Venerdi scorso ho partecipato, in qualità di relatore, alla presentazione del libro Nuvole di Byte di Alessandro Prunesti, edito da Edizioni della Sera, e devo dire che l’occasione ha gettato le basi per riflessioni molto interessanti.
Il libro
Nuvole di Byte è un testo che si pone l’obiettivo di analizzare in maniera molto semplice e fruibile quali sono gli utilizzi dei web 2.0 e sistemi informatici in azienda, e non solo.
Innanzitutto non prende in esame solamente il web ma anche gli strumenti propriamente “interni” quali software collaborativi e gestionali, infatti, anche dalle testimonianze del pubblico è emersa un'”emergenza innovativa” anche dal lato desktop oltre che comunicativo.
Non solole aziende italiane si mostrano refrattarie all’utilizzo di strumenti quali Facebook e Twitter per la comunicazione esterna, ma simostrano addirittura ostili ad innovare e svecchiare il proprio apparato software interno, basato ancora su procedure Anni ’80.
Nuvole di Byte adotta un linguaggio semplicissimo, alla portata di tutti, spiegando nel dettaglio ed in breve cosa sta influenzando la comunicazione, il marketing e l’organizzazione stessa delle aziende più all’avanguardia.
Partendo da strumenti che per noi geek sono all’ordine del giorno, quali Facebook, Twitter, Blog, YouTube.. Alessandro tocca temi piùdelicati quali l’adozione dei software opensource in azienda, avvalendosi, nella presentazione, del valido contributo di Gabriele Malcangi.
Considerazioni
La domanda fondamentale è: come mai le aziende si mostrano così diffidenti nei confronti dei nuovi media?
Nel corso della presentazione si è parlato di un “futuro presente”, ma considerando i vari casi di successo di aziende già presenti sul Web 2.0 siamo proprio sicuri si tratti di futuro?

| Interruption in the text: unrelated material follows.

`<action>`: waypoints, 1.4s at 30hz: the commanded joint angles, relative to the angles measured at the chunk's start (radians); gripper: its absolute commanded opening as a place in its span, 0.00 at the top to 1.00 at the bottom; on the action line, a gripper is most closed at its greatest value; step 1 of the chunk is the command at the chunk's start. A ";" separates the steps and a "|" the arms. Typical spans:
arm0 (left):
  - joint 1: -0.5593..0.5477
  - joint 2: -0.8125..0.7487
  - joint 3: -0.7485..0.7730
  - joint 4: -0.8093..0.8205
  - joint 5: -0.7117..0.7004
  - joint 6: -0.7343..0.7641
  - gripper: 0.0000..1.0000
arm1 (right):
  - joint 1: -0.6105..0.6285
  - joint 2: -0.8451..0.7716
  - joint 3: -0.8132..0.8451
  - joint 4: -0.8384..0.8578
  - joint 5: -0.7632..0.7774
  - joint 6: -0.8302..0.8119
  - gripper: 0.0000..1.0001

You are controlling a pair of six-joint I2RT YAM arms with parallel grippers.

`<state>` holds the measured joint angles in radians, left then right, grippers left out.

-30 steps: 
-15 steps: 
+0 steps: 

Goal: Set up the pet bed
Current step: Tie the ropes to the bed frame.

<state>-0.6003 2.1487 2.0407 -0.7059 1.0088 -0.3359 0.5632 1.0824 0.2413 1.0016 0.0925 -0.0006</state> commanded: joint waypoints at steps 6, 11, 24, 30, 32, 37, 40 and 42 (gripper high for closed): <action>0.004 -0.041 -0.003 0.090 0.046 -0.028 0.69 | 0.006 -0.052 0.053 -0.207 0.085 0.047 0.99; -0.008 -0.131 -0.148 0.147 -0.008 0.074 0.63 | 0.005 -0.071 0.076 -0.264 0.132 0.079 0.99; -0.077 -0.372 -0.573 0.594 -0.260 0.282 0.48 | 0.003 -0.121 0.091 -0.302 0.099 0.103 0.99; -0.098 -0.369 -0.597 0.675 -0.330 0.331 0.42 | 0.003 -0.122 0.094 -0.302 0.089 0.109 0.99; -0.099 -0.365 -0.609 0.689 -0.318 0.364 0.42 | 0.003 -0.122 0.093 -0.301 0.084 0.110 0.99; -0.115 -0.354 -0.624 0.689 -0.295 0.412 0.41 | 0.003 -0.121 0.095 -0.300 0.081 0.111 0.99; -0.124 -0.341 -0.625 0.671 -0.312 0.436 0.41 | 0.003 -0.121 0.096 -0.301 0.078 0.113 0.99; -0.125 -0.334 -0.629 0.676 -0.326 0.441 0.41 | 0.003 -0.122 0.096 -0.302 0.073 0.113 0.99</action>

Oppure stiamo parlando di un “presente sfuggente” o per certi versi “inesplorato” per le aziende italiane?
Il più delle volte si è soliti pensare che una presenza sui social media per un’azienda sia assimilabile ad una perdita di denaro o all’assunzione eventuale di nuovo personale e quindi, ancora una volta, delle spese senza un ritorno effettivo.
A mio avviso l’eventuale assetto per “affrontare” il web 2.0 non comporta chissà quale sconvolgimento dell’organigramma aziendale o esclusivamente del settore marketing e comunicazione.
Si tratta solo di:
1. Acquisire le conoscenze necessarie a proposito della presenza sui nuovi media
2. Allocare risorse già presenti in azienda
In Italia purtroppo, manca la cultura del web2.0 orientato alle aziende, Facebook ha dimostrato tutta la sua potenza nel boom dello scorso anno, ma questo non ha rappresentato un segnale forte nel panorama dell’impresa italiana se non per qualche caso virtuoso.
Dalla mia esperienza personale posso ricavare il seguente dato riguardante Facebook:
Poche grandi aziende Made in Italy hanno una presenza affermata su Facebook, e generalmente la stessa è gestita da agenzie specializzate, mentre c’è una miriade di piccole imprese che hanno compiuto questo “grande passo” gestendo autonomamente i loro profili, e, limitatamente alla portata del proprio brand, stanno facendo un gran bel lavoro.
Nel corso della presentazione i temi toccati sono stati i più vari, dall’uso aziendale del web 2.0, alla modernizzazione della Pubblica Amministrazione (a tal proposito ho avuto il paicere di segnalare a tutti gli intervenuti il gran lavoro del network InnovatoriPA ), all’utilizzo dei software opensource, il dialogo con tutti gli intervenuti è stato piacevolissimo, non mi resta che invitarvi alle prossime presentazioni qui su Roma.